Pondok berdinding papan tua keropos dengan lantai tanah berkamar satu, saya melihat atap rumbia yang sedikit bocor.
Tujuan kami mampir adalah sekedar sirahturahmi dengan pemilik rumah sekedar menanyakan kabar dan situasi kampung.
Dan alangkah terkejutnya kami dengan situasi bapak pemilik rumah, lelaki sekira berusia 64 tahun yang terduduk lemas memandang langit dari balik jendela reyot ditemani istrinya berusia kurang lebih sama.

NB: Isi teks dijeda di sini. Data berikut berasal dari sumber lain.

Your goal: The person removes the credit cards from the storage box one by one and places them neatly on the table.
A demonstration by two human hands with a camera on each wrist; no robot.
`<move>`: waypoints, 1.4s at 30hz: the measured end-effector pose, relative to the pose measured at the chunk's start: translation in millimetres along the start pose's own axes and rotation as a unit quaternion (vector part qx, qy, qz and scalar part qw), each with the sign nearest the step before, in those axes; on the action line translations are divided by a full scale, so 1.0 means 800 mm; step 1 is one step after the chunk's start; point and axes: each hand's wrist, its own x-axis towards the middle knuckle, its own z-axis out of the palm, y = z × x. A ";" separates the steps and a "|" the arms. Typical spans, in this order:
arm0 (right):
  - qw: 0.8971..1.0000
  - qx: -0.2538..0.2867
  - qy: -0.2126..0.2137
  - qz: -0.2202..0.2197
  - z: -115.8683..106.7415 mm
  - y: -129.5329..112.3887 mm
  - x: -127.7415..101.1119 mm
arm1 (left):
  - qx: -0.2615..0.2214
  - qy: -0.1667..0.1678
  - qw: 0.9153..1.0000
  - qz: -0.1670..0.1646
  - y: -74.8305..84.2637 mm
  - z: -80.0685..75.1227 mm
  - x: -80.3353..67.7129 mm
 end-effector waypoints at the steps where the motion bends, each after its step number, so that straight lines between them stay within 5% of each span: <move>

Laki – laki itu sedang sakit dan dalam kondisi lemas yang terlihat dari wajahnya yang pucat, saya melihat ada segelas air dari cangkir plastik, obat warung penahan sakit berbentuk puyer, kami secara spontan menanyakan penyakitnya dan dia menjawab bahwa ada benjolan di perut bagian bawah yang ternyata sudah kurang lebih setahun dia menderita dengan penyakit ini.
Dari keterangan istrinya ternyata mereka sudah mendatangi Rumah Sakit Umum Daerah Banggai di Luwuk dan oleh dokter disarankan untuk operasi. Namun ternyata operasi tidak bisa dilakukan karena tidak ada biaya.
“Kami sudah ke rumah sakit dan diminta untuk segera dilakukan operasi namun kami tidak bisa karena tidak punya biaya” demikian dikatakan istrinya yang membuat saya menarik nafas dalam.
Teman saya langsung menimpali dengan bertanya apakah tidak ada BPJS kesehatan dan kenapa harus bayar karena kondisi keluarga seperti bapak itu seharusnya iurannya ditanggung pemerintah daerah.
“Apakah tidak ada BPJS yang ditanggung iurannya oleh pemerintah ? Dengan kondisi bapak seperti ini harusnya tidak perlu bayar iuran BPJS” demikian kata teman saya.
Namun bapak itu hanya diam, istrinya justru yang mengatakan bahwa mereka tidak punya BPJS dan kalau mau operasi harus bayar, pernyataan yang membuat kami berdua tertegun.